### What to work on
Stop after the line containing "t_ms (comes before"; retype every line of the data before it exactly, starting from the first.

### Data extract
════════════════
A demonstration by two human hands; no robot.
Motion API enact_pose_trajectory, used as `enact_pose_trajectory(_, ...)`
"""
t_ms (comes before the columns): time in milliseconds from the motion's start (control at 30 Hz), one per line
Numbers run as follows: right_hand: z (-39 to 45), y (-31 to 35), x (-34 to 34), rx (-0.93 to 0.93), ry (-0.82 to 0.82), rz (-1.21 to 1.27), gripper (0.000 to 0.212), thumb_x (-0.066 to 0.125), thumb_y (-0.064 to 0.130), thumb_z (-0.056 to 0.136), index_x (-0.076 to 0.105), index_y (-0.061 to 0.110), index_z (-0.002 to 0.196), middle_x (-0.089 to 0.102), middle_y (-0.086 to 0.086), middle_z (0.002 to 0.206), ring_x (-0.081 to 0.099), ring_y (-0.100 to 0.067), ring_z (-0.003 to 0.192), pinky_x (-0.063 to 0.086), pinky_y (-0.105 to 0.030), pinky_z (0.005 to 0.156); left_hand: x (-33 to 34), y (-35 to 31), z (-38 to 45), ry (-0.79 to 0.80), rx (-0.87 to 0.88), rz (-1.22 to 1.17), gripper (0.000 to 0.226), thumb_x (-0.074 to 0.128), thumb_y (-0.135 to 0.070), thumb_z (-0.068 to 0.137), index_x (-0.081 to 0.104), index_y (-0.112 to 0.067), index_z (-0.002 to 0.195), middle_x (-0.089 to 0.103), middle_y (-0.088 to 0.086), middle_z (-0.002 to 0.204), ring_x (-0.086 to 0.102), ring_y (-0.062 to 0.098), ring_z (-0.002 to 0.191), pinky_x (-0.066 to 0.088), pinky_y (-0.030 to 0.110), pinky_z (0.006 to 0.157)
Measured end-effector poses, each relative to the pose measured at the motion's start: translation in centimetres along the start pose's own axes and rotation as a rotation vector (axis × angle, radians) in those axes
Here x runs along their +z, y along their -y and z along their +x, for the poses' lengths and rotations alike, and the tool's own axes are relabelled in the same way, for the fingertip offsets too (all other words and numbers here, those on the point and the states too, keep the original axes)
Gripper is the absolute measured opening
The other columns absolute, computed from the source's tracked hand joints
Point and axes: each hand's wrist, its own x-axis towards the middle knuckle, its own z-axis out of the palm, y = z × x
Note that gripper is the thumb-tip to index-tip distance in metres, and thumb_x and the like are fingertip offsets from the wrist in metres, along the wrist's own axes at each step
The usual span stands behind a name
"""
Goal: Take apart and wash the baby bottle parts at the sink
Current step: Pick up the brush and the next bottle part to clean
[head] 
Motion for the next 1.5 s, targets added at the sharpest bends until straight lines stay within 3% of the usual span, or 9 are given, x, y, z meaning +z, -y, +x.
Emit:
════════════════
### Solution below
A demonstration by two human hands; no robot.
Motion API enact_pose_trajectory, used as `enact_pose_trajectory(_, ...)`
"""
t_ms (comes before the columns): time in milliseconds from the motion's start (control at 30 Hz), one per line

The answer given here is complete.